What kind of recourse do consumers have when that happens?
OBAMA: Well, one of the things that we encourage in this reform is just better information. So if you are able to shop online for the best fees and you know -- or the best deal from a credit card company, if you can go to a Web site and have somebody let you know -- I -- I get a better deal from that company than I do from this company, that's going to empower you. And -- and so much of what needs to be done in the consumer area is to empower the consumer so that they can make good choices -- they can make the best choices.
There are already good deals out there. You -- you know, you -- you make a -- a wonderful living helping people make good decisions. But what we want to do is to make that more widespread so that consumers have the information they need in order to look out for their families and their own interests.
LEAMY: You know, the law relies heavily on regulators to detect and deter problems.
LEAMY: But as an example, the SEC knew about Bernie Madoff. Whistleblowers had spelled it out.
LEAMY: And the SEC agency failed to act.
So I'd like to know, why do you think that this new agency and these new regulators will do any better?
OBAMA: Well, you're absolutely right that regulations are only as good as the regulators who are applying them. And what we have done is provided a framework in which we are assuring that the regulators have the power to scrutinize systemic risks in the financial system that could lead to another financial meltdown of the sort that we had, that are making sure that complex derivatives are in a open market, that people can see and can be monitored.

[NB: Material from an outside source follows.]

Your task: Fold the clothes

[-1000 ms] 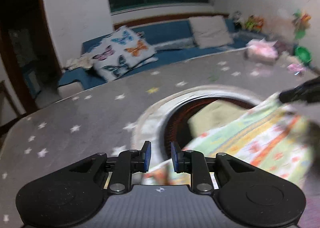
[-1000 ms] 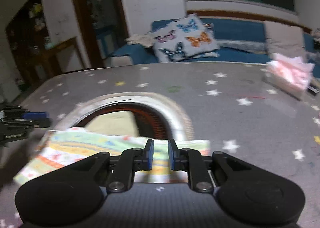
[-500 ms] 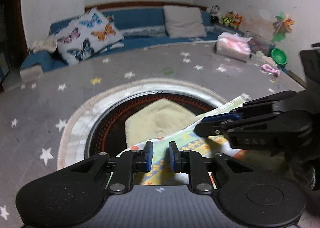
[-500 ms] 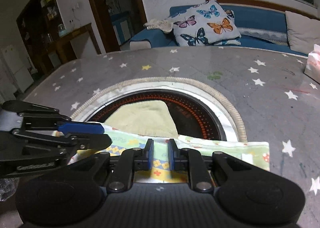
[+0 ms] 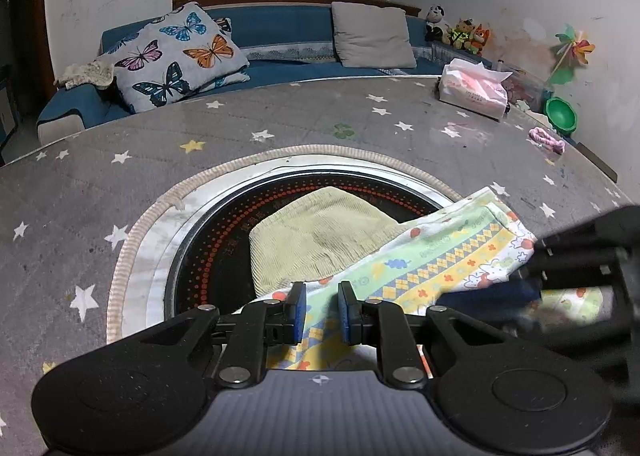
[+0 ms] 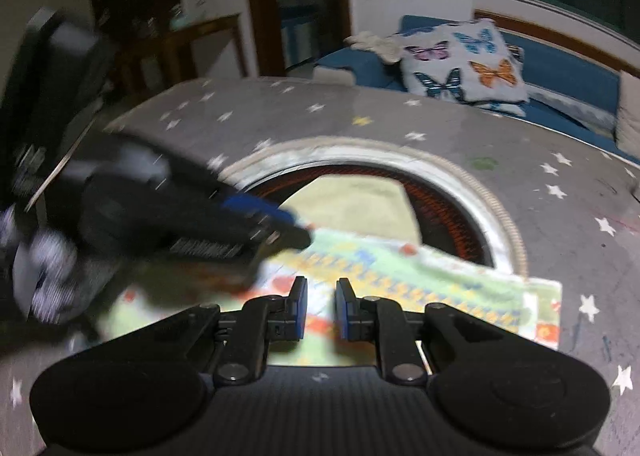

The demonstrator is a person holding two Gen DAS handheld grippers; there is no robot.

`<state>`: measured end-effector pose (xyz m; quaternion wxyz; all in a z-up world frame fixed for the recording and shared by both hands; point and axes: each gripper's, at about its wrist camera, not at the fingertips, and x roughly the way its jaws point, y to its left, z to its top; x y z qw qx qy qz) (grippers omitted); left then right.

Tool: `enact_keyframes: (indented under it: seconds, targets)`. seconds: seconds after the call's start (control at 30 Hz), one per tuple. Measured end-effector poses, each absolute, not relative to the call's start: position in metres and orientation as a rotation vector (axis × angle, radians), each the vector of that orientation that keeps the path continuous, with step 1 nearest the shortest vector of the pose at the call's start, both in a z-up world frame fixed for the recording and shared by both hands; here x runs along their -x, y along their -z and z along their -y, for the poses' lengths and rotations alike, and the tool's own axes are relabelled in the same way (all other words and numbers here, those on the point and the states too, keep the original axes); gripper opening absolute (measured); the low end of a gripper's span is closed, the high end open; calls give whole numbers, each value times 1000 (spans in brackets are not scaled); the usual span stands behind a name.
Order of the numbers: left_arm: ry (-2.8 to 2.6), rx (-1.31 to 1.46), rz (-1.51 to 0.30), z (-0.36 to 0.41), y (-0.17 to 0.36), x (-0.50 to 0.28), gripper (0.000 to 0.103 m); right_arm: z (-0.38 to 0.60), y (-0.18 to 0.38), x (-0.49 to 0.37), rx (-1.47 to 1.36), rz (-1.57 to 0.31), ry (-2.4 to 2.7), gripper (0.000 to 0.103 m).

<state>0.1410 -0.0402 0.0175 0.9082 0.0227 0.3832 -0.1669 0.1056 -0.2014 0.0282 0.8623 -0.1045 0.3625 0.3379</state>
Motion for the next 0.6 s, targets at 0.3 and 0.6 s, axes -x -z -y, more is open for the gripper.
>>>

But we've got to have good regulators, people who are serious about their job, who understand that they are looking out for the public interest, that aren't subject to industry capture. And those are all things that we're going to have to spend a lot of time on, a lot of energy on and -- and some of these big systemic reforms are going to take several years to put into place.
But if we don't have this kind of framework, then what you end up having is a whole bunch of agencies splintered, not really focused, without clear lines of responsibility and, in some cases, no clear authority. And that's part of what led to the crisis that has obviously devastated ordinary families over the last two years.
LEAMY: One of the elements of the new law is this Consumer Financial Protection Bureau --
LEAMY: -- which, as I understand it, was the brainchild of Harvard professor, Elizabeth Warren. And people in your own party are hoping that you will nominate her to head that agency.
LEAMY: On the one hand, big business is adamantly opposed.
So everybody wants to know, will you nominate Elizabeth Warren to head this agency that she thought of?
OBAMA: Well, fir -- first of all, it's important to note that I've known Elizabeth Warren for a long time because I was a student at Harvard when she was a professor there. During the campaign, I actually brought in Elizabeth Warren to help design proposals for consumer protection. She is, I think, a wonderful voice making a very simple point, which is, if you've got a set of rules and standards in place to make sure your toaster doesn't blow up in your face, you should have some rules and regulations to make sure your credit card or mortgage doesn't blow up in your face.